第十三話: 遠ざかる声
「…うわっ!!」
空は思わず飛び起きた。
心臓が早鐘のように鳴っている。汗ばんだ額に手を当てながら、空はただ、天井を見つめた。
(……夢、だよな)
でも、夢にしては、リアルすぎた。
何より——“朝陽”という名前が、夢の中で出てこなかった。
それが、妙に恐ろしかった。
形を持たない焦燥が、胸の奥でうねっている。
まるで、現実の一部が少しずつ削れていくような——そんな感覚。
もう一度夢を思い返そうとしても、細部は霧のように薄れていた。
けれど、そこにいたはずの“誰か”の姿だけが、まるで最初から存在していなかったかのように曖昧だった。
「朝陽……」
ぽつりと名前をつぶやいた。
今度は、ちゃんと声になった。
安心したような気持ちと、それでも消えない胸のざわめきが、入り混じる。
スマホを手に取り、写真フォルダを開こうとする。
だが、指が震えて、画面にうまく触れられなかった。
何かを確かめたい。
けれど、もし本当に“写っていなかったら”——
その現実を見たら、もう戻れない気がして。
「……違う。ただの夢。考えすぎだって……」
自分に言い聞かせるように、空は小さくつぶやいた。
でもその声は、とても乾いていた。
空は時計を見た。時刻は午前6時30分。
再度、眠りにつく気にもなれず、リビングに降りた。
リビングには既に母さんとあかりがいた。
「あれ?お兄ちゃん、おはよう」
「あんたがこんな早いなんて珍しいね」
2人は早く起きてきた空に声を掛ける。
「うん…ちょっと目が覚めてね、2人は早いね」
「いつもこのくらいの時間だよね?お母さん」
「そうね、朝ご飯の準備もあるしね」
2人は少し呆れたように言った。
「あ、そうだ、お兄ちゃん!今日、お父さん帰ってくる日だよ!」
「ああ…そうなんだ、今回はちょっと早いな」
「確かにね!でもお父さんに会えるから楽しみ!お土産とかあるかな?」
あかりはとても嬉しそうに笑っている。
「お兄ちゃん、今日は早く帰ってきてね!」
父さんは考古学者で、忙しいときは月に何回かしか会うことがない。
そんな父さんが帰ってくるとき、家族で出迎えて、豪勢な夕ご飯を食べるのが、天音家の決まりとなっている。
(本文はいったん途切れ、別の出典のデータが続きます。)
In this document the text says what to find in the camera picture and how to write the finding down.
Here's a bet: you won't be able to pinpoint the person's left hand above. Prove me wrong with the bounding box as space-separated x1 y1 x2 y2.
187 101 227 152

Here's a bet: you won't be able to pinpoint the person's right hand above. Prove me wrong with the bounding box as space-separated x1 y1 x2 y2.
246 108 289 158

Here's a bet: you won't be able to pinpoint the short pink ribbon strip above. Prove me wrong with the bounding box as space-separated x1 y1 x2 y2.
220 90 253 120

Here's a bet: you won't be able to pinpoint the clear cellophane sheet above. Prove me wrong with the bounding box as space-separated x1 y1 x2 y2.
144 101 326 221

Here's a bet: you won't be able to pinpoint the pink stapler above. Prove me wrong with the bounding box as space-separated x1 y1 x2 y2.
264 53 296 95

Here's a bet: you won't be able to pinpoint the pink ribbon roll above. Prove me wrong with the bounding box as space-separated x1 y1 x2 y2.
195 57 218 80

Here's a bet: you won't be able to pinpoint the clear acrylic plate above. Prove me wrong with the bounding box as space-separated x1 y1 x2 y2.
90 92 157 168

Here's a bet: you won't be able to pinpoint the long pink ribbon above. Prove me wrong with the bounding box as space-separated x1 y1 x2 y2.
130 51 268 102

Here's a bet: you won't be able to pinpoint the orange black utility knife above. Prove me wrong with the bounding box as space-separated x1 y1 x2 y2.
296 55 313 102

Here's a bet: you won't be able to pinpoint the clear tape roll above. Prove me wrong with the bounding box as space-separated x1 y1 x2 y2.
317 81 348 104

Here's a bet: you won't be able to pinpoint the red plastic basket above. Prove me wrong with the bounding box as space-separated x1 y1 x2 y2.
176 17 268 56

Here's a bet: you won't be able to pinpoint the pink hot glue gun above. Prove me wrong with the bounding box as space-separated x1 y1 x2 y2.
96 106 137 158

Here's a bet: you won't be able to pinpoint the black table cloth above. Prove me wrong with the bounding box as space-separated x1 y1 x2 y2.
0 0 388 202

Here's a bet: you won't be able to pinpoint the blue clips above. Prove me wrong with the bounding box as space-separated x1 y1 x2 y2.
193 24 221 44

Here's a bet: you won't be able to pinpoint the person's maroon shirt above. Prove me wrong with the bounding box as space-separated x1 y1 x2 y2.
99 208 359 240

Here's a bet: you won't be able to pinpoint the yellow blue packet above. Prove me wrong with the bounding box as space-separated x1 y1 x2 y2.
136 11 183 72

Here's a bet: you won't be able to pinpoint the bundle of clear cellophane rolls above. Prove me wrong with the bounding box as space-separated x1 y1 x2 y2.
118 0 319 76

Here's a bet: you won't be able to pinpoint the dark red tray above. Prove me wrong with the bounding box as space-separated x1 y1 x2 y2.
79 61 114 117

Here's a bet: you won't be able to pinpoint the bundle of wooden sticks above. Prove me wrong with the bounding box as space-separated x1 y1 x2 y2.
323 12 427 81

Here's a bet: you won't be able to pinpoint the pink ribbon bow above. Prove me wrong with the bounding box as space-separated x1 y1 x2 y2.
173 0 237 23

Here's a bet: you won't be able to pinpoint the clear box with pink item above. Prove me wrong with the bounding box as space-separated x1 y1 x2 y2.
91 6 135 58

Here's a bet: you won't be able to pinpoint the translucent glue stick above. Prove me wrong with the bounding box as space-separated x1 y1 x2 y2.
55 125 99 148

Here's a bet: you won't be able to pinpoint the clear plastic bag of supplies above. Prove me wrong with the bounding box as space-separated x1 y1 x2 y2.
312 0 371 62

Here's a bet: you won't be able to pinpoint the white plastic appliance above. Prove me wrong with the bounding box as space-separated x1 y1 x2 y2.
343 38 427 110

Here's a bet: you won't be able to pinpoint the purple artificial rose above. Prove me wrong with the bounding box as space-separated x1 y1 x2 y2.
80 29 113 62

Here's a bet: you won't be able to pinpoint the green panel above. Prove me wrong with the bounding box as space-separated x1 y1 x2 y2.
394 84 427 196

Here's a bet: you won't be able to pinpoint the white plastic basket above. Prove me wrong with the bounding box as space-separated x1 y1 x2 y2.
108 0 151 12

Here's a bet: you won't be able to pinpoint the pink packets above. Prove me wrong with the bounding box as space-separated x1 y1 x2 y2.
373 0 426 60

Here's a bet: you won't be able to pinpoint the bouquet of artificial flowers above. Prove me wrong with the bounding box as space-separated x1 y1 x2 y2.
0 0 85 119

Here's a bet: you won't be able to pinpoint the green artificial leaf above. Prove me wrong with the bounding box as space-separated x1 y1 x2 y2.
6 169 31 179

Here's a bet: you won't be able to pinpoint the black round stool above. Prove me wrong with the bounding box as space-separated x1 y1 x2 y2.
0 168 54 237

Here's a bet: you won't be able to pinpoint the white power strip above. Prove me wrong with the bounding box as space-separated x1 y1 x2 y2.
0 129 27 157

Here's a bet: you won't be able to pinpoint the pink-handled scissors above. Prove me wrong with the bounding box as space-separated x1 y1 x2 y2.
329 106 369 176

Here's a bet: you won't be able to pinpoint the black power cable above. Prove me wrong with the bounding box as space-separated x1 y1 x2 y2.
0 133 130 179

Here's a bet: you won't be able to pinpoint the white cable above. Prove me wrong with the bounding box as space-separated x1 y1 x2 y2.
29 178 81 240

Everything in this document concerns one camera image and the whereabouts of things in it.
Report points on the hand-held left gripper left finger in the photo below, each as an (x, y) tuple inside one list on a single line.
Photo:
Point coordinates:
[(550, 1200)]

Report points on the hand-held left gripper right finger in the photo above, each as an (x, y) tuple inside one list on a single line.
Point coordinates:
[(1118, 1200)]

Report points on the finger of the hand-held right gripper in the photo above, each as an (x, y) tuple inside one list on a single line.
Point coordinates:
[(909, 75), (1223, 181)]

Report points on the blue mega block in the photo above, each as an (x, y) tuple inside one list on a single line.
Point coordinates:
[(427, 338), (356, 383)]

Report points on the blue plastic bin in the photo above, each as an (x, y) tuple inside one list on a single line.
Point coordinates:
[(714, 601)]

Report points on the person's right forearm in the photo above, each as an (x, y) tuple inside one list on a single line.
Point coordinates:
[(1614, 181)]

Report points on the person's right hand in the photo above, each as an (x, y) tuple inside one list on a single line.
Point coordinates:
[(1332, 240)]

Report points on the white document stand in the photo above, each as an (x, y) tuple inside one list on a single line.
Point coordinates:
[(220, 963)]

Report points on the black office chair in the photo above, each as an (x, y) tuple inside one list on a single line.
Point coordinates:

「…わかってるよ、授業が終わったらすぐ帰ってくるよ」
「お母さんも今日、夕ご飯手伝うからね!」
「あかり、ありがとう」
その後、登校時間まであかりと話をしたが、終始ハイテンションだった。
不気味な夢を見ただけに、今はあかりのテンションに救われた。
学校に到着したとき、朝陽はまだ登校してきていなかった。
(あんな夢を見たから…無性に顔が見たいな…)
自分の席に鞄を置くと、伊織とクラスメイトが一緒に教室に入ってきた。
「おはようさん、空!今、こいつらにこの前の肝試しのこと、話してんだけどさー」
空の顔を見ると伊織たちはよってきた。
「あの肝試しって2人で行ったっけ?えっと…後、天音さん?もいたような気がするんだけど、よく覚えてなくてさー」
伊織はしばらく考えるように視線を泳がせた。
ドクン――心臓が強く鳴った。
「な、何言ってんだよ、あの日は俺と伊織と朝陽の3人で行ったろ?」
空は乾いた声で伊織に告げた。
「あー、やっぱりそうだよな?なんでそんなこと忘れてたんだろうなー。…あ、やっぱり…あの心霊写真の呪いが…」
「ってかお前ら、よく天音さん誘えたなー?俺まだ、話しかけられないわ」
クラスメイトは少し驚いているようだった。
「まぁ、それはこの伊織さんの人徳あってこそだな」
そして、教室の扉が開き、朝陽が入ってきた。
一瞬、伊織たちは静かになったが、また話し始めた。
空はほっと息をつく。夢の中で消えてしまった彼女が、目の前に“いる”——ただそれだけで、安心できた。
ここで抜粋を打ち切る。